◆ Exercise aim
Copy out each line of the data below in which "frame" appears.

(Data excerpts)
____
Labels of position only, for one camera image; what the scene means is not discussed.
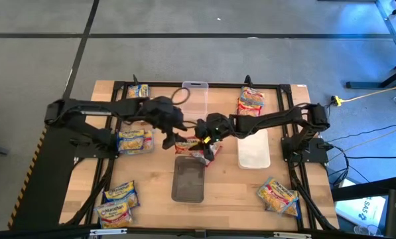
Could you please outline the silver aluminium bracket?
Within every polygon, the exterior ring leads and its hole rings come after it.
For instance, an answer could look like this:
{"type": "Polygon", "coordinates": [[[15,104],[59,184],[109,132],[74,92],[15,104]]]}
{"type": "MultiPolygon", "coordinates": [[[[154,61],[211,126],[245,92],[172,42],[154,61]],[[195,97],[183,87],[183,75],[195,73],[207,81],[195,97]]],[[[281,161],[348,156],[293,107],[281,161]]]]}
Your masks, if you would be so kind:
{"type": "Polygon", "coordinates": [[[110,228],[110,229],[93,229],[90,230],[89,236],[106,236],[114,234],[126,234],[126,228],[110,228]]]}
{"type": "Polygon", "coordinates": [[[274,232],[273,237],[283,239],[312,239],[311,234],[301,234],[295,232],[274,232]]]}

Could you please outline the black furniture bar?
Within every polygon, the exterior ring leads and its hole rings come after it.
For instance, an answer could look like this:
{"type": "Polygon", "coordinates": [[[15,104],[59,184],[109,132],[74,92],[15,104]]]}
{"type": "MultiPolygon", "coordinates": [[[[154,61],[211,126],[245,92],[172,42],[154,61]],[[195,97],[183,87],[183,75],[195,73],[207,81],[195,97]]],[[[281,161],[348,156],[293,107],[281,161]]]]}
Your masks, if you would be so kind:
{"type": "Polygon", "coordinates": [[[334,202],[354,200],[388,195],[389,191],[396,191],[396,177],[332,189],[332,198],[334,202]]]}

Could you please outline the grey desk frame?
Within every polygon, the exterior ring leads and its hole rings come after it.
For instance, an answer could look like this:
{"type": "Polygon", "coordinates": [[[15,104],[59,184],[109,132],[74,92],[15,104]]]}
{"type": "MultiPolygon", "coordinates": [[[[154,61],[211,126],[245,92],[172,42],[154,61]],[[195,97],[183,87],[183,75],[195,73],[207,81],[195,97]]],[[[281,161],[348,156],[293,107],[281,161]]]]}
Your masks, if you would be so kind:
{"type": "Polygon", "coordinates": [[[382,16],[383,21],[385,23],[385,26],[387,27],[389,34],[393,37],[393,41],[396,45],[396,31],[395,31],[391,21],[389,20],[387,13],[385,12],[385,10],[379,0],[375,1],[375,5],[378,8],[378,11],[379,11],[380,15],[382,16]]]}

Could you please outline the white plastic bin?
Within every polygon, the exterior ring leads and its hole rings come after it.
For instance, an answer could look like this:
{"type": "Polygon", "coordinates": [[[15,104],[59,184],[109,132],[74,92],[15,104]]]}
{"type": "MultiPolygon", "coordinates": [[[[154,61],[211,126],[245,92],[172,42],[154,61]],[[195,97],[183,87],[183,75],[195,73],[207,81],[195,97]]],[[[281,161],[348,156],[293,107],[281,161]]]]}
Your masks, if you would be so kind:
{"type": "Polygon", "coordinates": [[[266,169],[271,165],[266,129],[237,141],[237,162],[241,169],[266,169]]]}

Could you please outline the blue-edged red ramen pack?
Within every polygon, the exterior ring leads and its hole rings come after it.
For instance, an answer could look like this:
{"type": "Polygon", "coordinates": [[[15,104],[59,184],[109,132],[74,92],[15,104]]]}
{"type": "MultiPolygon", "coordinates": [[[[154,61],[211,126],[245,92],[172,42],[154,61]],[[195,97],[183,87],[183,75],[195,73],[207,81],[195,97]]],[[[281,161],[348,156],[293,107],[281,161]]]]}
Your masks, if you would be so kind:
{"type": "Polygon", "coordinates": [[[241,96],[240,100],[247,104],[256,105],[256,106],[264,106],[265,104],[265,95],[264,93],[244,86],[241,88],[241,96]]]}
{"type": "Polygon", "coordinates": [[[133,222],[126,200],[117,200],[101,204],[94,208],[103,229],[125,228],[133,222]]]}
{"type": "Polygon", "coordinates": [[[298,195],[294,191],[288,190],[273,177],[269,177],[259,187],[257,196],[279,214],[284,213],[298,201],[298,195]]]}
{"type": "Polygon", "coordinates": [[[139,155],[144,153],[151,153],[154,149],[154,139],[153,139],[153,131],[145,130],[144,140],[143,140],[143,148],[136,150],[127,150],[127,155],[139,155]]]}

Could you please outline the black hazard-striped floor mat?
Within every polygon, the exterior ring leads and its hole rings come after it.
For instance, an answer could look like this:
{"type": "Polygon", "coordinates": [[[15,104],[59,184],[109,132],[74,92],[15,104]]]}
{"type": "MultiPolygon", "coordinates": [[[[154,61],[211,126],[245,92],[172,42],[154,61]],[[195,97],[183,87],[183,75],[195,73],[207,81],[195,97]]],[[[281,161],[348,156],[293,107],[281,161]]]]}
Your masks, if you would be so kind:
{"type": "Polygon", "coordinates": [[[8,221],[9,230],[38,230],[59,226],[74,168],[74,142],[84,138],[69,129],[43,129],[8,221]]]}

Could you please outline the smoky dark plastic bin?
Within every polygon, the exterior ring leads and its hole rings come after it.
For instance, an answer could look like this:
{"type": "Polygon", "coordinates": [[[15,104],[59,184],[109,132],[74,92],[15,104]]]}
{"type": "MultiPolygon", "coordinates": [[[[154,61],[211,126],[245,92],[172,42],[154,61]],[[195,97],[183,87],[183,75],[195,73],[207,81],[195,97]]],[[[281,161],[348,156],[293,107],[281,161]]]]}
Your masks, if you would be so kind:
{"type": "Polygon", "coordinates": [[[172,200],[201,203],[204,200],[205,168],[201,158],[178,156],[174,162],[172,200]]]}

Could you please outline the white printed box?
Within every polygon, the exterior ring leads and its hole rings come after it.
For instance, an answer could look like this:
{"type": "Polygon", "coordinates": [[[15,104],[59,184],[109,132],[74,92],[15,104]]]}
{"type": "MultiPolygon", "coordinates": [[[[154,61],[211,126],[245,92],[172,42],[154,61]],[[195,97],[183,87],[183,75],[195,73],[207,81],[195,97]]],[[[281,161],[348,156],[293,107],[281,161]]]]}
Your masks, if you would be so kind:
{"type": "Polygon", "coordinates": [[[336,213],[360,226],[379,226],[383,208],[383,197],[365,197],[362,199],[335,202],[336,213]]]}

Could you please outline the black desk leg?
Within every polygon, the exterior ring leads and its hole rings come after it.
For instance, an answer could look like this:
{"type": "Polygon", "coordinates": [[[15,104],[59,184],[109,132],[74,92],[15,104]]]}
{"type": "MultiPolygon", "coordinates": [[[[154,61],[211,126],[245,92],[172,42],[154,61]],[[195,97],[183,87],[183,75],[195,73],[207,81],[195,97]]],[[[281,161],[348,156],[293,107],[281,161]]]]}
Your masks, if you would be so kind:
{"type": "Polygon", "coordinates": [[[348,89],[384,90],[396,87],[396,66],[392,69],[392,75],[382,82],[346,82],[348,89]]]}

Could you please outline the clear plastic bin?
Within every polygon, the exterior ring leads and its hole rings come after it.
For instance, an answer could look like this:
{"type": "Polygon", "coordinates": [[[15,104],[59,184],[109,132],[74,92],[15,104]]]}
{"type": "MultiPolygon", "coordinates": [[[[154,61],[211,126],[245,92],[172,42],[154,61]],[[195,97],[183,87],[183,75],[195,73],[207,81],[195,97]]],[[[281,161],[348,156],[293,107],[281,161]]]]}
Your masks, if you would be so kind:
{"type": "Polygon", "coordinates": [[[187,101],[180,105],[184,119],[187,121],[205,119],[208,113],[208,83],[185,81],[182,87],[189,89],[189,92],[182,91],[183,98],[189,95],[187,101]]]}

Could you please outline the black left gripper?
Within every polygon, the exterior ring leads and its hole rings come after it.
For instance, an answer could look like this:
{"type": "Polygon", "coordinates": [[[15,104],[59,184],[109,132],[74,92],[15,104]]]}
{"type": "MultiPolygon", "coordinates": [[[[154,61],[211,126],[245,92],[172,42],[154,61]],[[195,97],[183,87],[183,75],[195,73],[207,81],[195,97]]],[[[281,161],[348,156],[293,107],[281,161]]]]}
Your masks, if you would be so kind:
{"type": "Polygon", "coordinates": [[[143,116],[145,121],[154,128],[165,131],[162,148],[169,149],[176,141],[187,141],[183,133],[187,132],[183,124],[184,115],[172,100],[166,96],[158,96],[143,102],[143,116]]]}

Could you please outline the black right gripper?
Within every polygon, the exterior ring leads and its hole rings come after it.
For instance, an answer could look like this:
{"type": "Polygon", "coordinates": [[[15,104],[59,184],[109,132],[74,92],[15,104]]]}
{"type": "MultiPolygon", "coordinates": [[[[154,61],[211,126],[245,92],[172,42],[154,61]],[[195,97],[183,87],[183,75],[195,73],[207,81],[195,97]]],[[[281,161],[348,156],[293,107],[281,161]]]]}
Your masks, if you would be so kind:
{"type": "Polygon", "coordinates": [[[203,141],[204,144],[201,141],[197,141],[188,150],[203,151],[205,160],[213,161],[216,146],[207,143],[222,141],[232,135],[233,129],[229,118],[219,113],[208,114],[205,120],[198,119],[195,126],[195,137],[203,141]]]}

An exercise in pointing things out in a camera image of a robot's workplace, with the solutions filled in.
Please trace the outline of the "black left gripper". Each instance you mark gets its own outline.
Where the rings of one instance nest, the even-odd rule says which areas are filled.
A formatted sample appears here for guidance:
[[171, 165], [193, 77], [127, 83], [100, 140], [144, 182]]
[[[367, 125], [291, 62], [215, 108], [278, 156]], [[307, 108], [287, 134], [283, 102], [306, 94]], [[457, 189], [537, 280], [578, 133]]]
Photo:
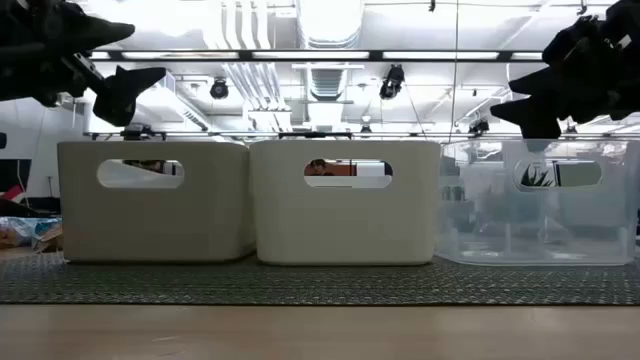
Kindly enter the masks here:
[[137, 98], [166, 76], [163, 67], [126, 70], [104, 77], [89, 60], [94, 49], [124, 40], [135, 32], [129, 23], [93, 17], [68, 0], [26, 0], [28, 32], [41, 53], [35, 55], [40, 83], [31, 97], [53, 107], [57, 95], [80, 97], [90, 88], [96, 94], [93, 113], [116, 127], [132, 121]]

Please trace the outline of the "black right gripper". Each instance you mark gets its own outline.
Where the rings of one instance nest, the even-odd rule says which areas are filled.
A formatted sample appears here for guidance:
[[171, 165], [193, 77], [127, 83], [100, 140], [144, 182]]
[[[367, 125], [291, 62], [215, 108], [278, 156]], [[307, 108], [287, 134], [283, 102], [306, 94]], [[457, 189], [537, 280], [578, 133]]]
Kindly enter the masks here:
[[524, 139], [558, 139], [559, 120], [587, 123], [598, 116], [625, 118], [623, 91], [625, 0], [603, 17], [580, 15], [543, 51], [547, 67], [509, 82], [509, 88], [540, 95], [493, 105], [492, 116], [517, 125]]

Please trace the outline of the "light blue granola bar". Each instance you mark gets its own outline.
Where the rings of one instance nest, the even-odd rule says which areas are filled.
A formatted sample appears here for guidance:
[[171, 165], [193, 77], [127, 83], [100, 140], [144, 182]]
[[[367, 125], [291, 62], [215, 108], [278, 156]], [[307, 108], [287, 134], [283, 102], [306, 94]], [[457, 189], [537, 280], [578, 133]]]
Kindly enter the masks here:
[[0, 217], [0, 249], [32, 247], [36, 222], [29, 218]]
[[64, 235], [61, 224], [41, 227], [32, 238], [32, 249], [38, 253], [57, 252], [64, 247]]

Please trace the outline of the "small potted succulent plant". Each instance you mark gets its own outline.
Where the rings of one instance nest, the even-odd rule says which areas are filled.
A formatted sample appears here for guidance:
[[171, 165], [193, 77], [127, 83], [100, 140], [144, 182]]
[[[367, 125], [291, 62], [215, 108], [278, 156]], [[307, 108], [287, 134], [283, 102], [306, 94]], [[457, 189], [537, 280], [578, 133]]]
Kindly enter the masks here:
[[527, 188], [554, 187], [555, 183], [555, 175], [550, 168], [535, 167], [532, 165], [526, 167], [520, 179], [520, 185]]

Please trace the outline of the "clear plastic bin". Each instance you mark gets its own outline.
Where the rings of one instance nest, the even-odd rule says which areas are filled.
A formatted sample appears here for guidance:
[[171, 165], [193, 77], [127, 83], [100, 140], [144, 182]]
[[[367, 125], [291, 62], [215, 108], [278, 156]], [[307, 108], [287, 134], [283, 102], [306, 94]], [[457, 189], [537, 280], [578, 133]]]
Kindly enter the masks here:
[[[555, 186], [527, 188], [527, 166]], [[477, 265], [626, 265], [637, 254], [640, 141], [484, 140], [446, 144], [437, 256]]]

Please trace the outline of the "grey plastic bin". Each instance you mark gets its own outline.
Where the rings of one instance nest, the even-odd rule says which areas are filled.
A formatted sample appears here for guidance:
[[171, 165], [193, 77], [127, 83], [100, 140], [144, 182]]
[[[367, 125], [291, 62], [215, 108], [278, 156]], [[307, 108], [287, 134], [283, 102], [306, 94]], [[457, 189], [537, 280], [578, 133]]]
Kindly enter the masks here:
[[69, 262], [225, 262], [255, 249], [245, 145], [76, 141], [57, 155]]

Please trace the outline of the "linear ceiling light bar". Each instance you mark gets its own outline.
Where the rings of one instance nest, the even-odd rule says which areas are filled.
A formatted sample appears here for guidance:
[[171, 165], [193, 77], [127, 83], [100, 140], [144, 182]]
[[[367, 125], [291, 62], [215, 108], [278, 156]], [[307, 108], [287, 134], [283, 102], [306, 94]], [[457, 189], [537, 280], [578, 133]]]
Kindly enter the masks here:
[[542, 53], [509, 50], [98, 50], [95, 62], [539, 63]]

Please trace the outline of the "white plastic bin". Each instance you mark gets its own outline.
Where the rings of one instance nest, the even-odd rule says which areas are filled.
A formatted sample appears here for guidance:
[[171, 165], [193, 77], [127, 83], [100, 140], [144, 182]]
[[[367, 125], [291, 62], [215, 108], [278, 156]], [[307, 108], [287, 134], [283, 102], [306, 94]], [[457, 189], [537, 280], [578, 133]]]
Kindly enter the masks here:
[[[249, 147], [258, 259], [421, 265], [435, 253], [441, 147], [431, 141], [268, 140]], [[310, 176], [314, 160], [379, 160], [391, 175]]]

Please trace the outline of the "person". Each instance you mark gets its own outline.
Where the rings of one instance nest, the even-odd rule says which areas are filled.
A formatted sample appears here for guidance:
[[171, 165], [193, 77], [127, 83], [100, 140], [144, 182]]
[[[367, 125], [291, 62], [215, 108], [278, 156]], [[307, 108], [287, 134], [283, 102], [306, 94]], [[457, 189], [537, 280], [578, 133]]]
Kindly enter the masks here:
[[324, 159], [312, 160], [304, 170], [305, 176], [333, 176]]

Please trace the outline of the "dark woven placemat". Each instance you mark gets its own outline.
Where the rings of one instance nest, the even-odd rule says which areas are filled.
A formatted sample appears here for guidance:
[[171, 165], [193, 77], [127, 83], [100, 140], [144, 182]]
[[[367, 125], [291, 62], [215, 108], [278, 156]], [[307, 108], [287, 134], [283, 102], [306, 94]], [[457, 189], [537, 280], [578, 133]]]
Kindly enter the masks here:
[[410, 267], [72, 264], [0, 260], [0, 304], [640, 306], [640, 264], [495, 267], [444, 259]]

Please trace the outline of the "black aluminium table frame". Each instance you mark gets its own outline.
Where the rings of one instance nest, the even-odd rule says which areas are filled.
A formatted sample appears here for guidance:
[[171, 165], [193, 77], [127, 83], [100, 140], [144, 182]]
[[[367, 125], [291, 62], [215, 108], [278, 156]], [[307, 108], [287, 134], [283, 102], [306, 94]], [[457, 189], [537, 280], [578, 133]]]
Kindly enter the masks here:
[[61, 214], [59, 198], [31, 198], [31, 207], [25, 202], [0, 199], [0, 217], [54, 218]]

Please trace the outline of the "silver ventilation duct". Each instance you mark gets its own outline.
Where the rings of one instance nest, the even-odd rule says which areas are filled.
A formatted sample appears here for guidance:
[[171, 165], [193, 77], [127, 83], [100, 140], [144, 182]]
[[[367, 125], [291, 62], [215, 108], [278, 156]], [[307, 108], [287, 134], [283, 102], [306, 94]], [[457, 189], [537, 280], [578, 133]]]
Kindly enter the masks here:
[[351, 49], [359, 43], [364, 0], [295, 0], [298, 37], [306, 49]]

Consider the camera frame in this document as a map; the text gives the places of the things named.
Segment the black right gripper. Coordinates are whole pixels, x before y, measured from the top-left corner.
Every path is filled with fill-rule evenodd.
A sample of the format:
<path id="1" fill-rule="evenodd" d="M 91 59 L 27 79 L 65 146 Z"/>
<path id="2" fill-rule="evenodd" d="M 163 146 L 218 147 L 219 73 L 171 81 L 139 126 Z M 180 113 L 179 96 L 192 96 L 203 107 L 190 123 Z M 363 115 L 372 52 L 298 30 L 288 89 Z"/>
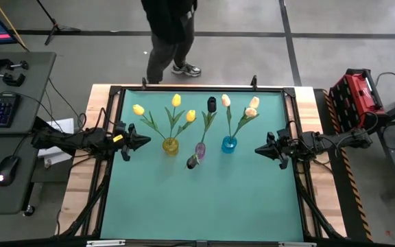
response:
<path id="1" fill-rule="evenodd" d="M 286 169 L 290 157 L 294 157 L 299 152 L 306 152 L 307 149 L 303 147 L 301 141 L 292 139 L 287 129 L 281 129 L 277 131 L 277 136 L 273 132 L 268 132 L 267 144 L 256 148 L 254 151 L 256 154 L 272 160 L 279 160 L 279 167 Z"/>

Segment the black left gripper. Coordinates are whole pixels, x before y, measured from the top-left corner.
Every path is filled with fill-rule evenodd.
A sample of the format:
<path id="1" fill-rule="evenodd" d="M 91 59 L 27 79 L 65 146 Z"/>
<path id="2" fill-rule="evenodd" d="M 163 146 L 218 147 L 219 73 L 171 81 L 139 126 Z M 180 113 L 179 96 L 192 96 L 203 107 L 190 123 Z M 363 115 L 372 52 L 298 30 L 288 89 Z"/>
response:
____
◆ Solution
Could you please outline the grey desk frame?
Please trace the outline of the "black aluminium table frame". Each instance you mark gets its own outline.
Consider the camera frame in this document as a map; the text gives the places of the things named.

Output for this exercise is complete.